Locate the string "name" throughout the material and copy every line in which it occurs.

────────

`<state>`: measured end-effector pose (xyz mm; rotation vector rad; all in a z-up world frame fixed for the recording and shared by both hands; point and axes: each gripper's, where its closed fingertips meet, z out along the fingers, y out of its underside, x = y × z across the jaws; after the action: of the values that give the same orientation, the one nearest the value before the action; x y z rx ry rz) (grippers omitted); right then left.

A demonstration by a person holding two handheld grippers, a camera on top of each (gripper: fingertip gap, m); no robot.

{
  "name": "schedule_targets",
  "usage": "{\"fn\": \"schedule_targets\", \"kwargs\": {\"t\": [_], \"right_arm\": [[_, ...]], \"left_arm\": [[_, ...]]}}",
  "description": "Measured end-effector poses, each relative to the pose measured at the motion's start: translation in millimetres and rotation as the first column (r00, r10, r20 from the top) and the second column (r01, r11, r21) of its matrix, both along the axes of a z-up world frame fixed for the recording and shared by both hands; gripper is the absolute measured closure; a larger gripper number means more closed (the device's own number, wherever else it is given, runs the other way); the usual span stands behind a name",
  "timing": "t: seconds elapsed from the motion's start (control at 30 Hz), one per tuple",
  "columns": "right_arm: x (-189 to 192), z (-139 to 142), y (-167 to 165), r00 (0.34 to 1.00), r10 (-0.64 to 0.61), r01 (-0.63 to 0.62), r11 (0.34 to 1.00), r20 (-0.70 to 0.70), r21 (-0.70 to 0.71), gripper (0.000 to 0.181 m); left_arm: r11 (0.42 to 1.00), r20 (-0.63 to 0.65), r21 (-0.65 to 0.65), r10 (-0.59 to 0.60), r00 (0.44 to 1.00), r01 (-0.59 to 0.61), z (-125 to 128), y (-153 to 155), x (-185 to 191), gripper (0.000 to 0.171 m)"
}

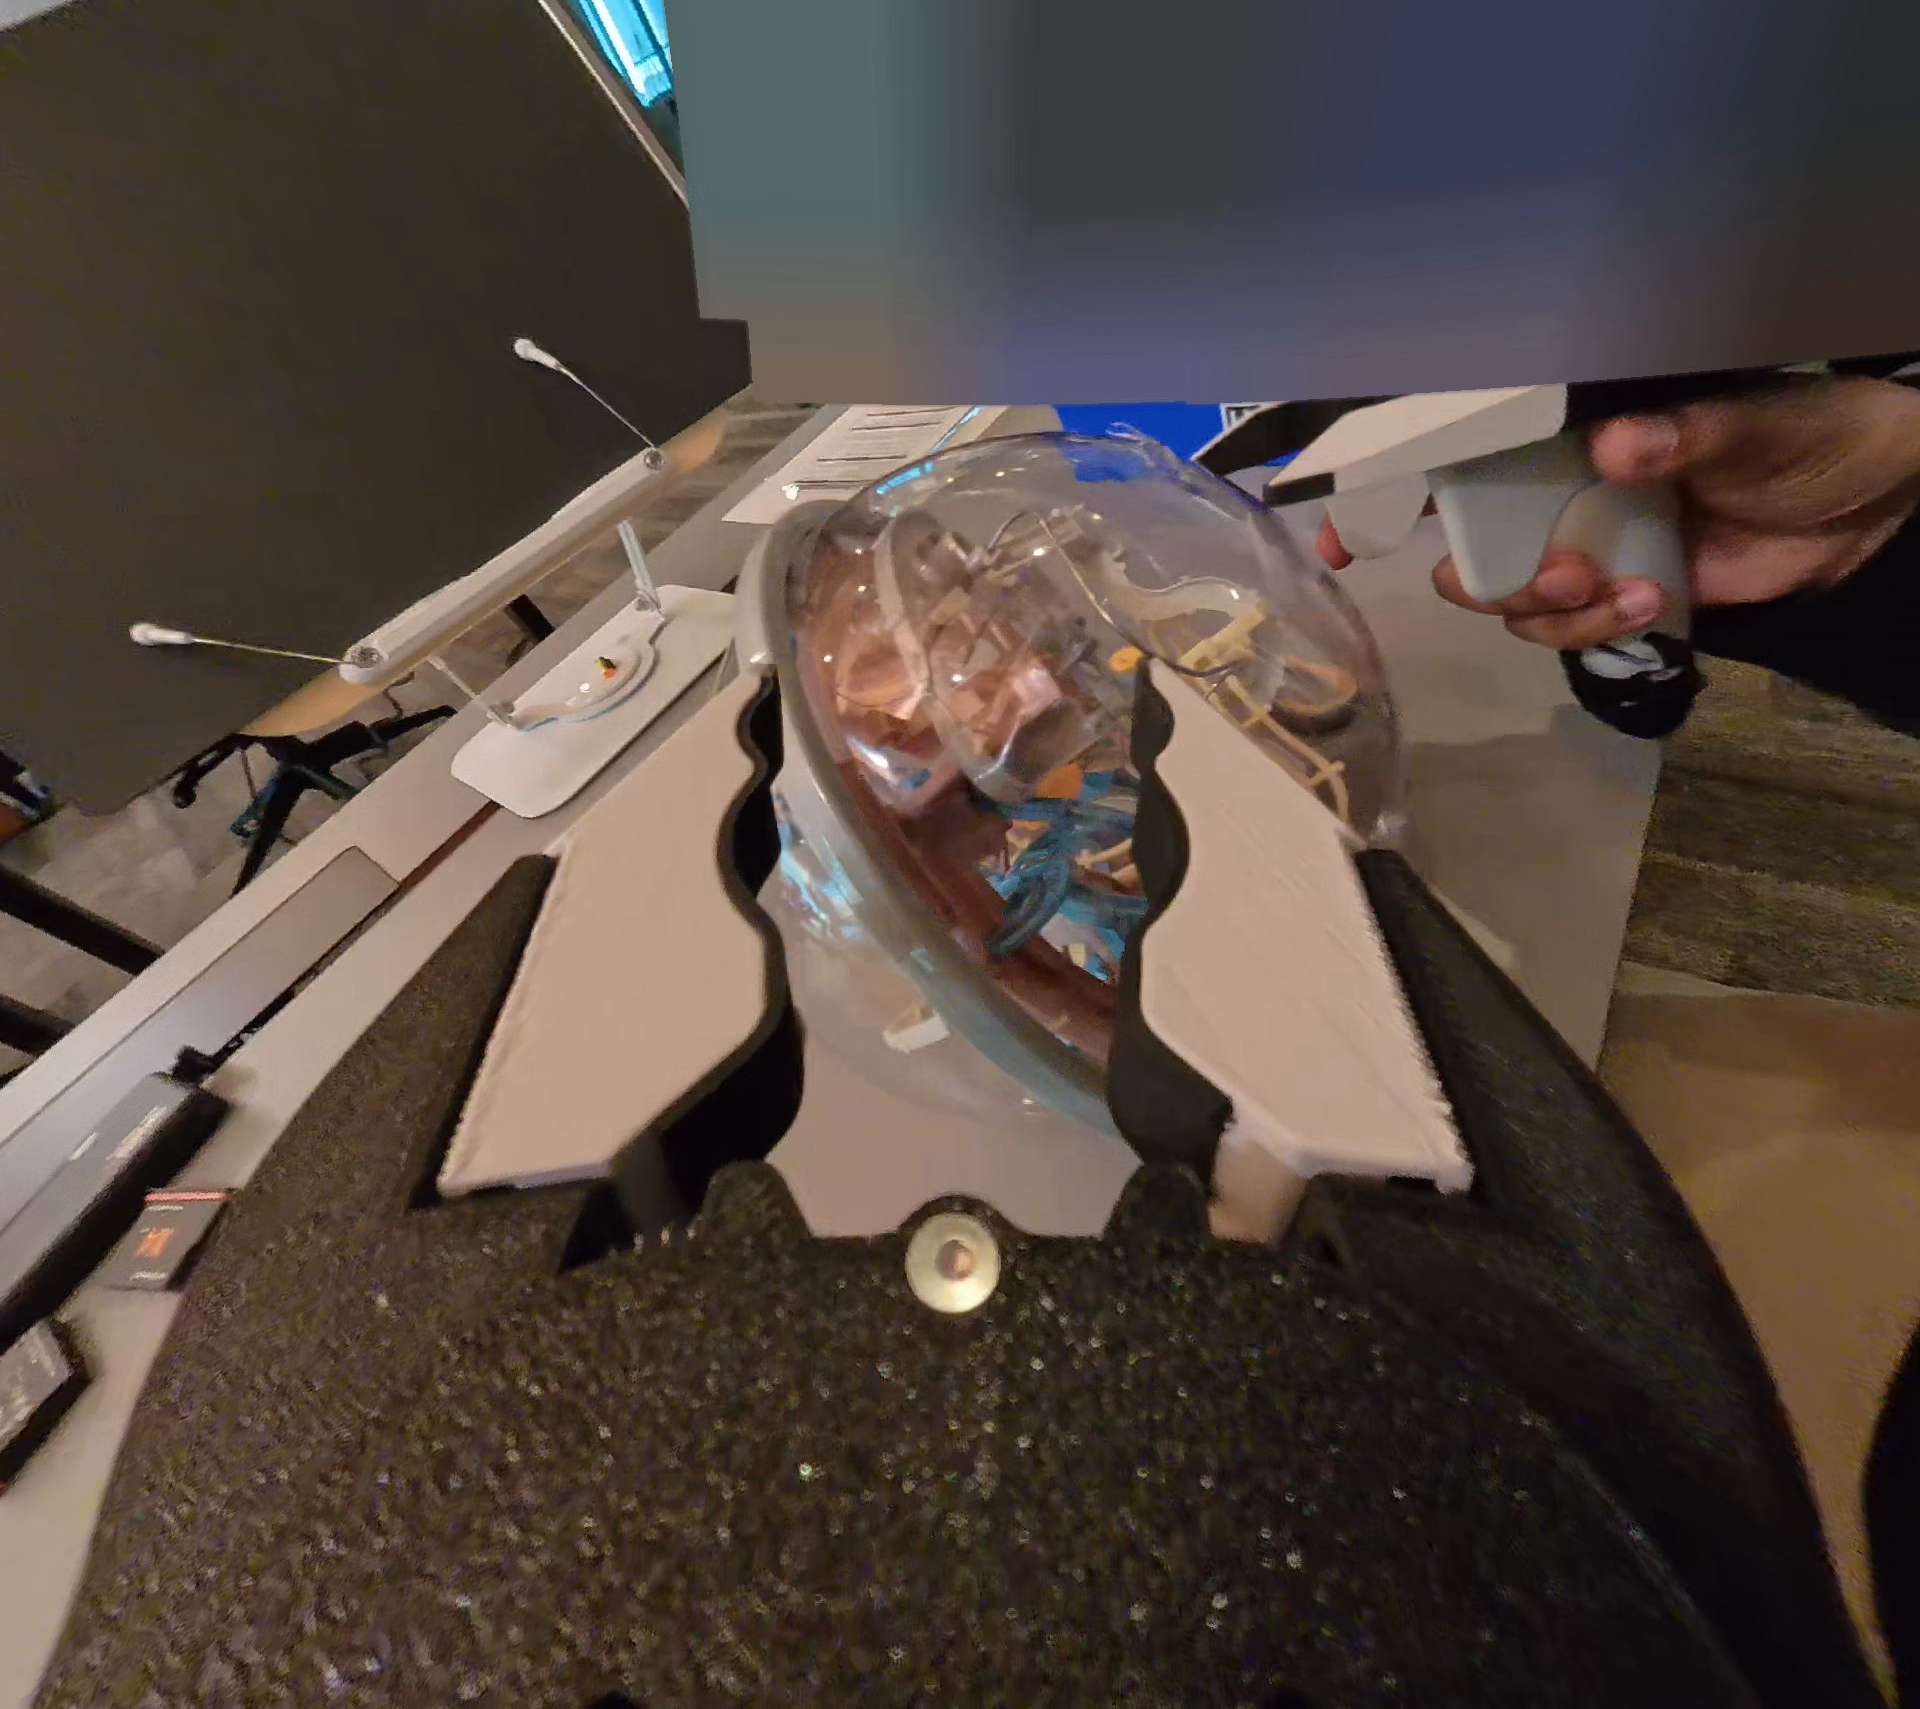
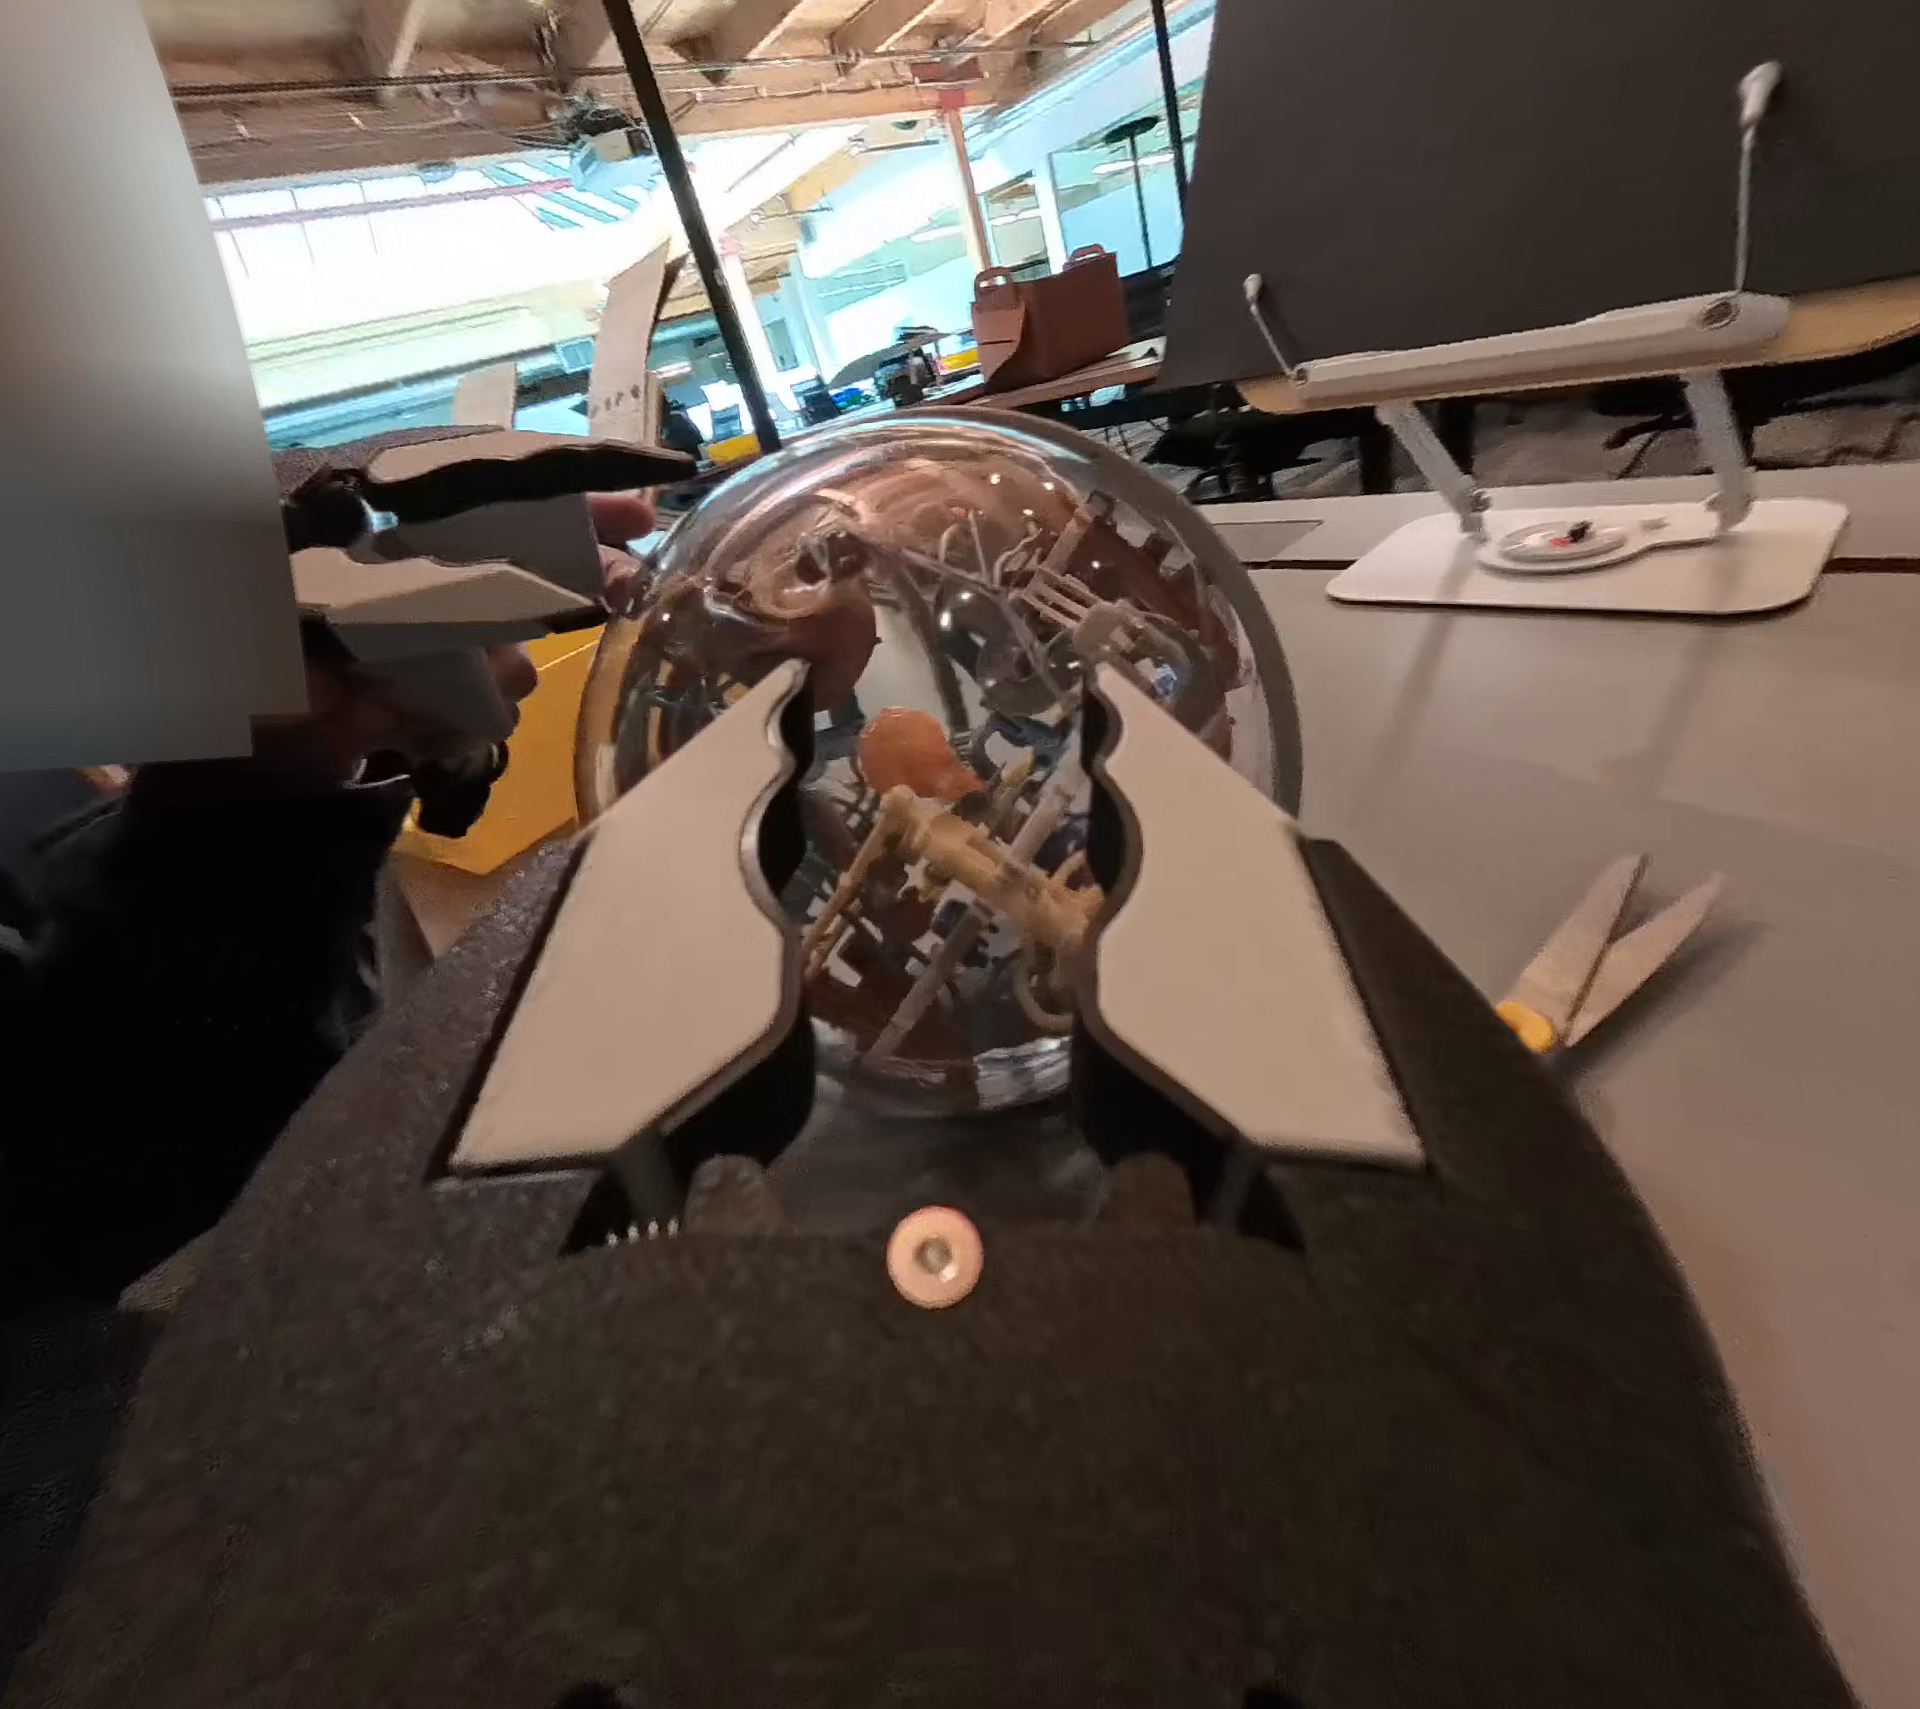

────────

Task result:
  "name": "schedule_targets",
  "description": "Measured end-effector poses, each relative to the pose measured at the motion's start: translation in millimetres and rotation as the first column (r00, r10, r20 from the top) and the second column (r01, r11, r21) of its matrix, both along the axes of a z-up world frame fixed for the recording and shared by both hands; gripper is the absolute measured closure; a larger gripper number means more closed (the device's own number, wherever else it is given, runs the other way); the usual span stands behind a name",

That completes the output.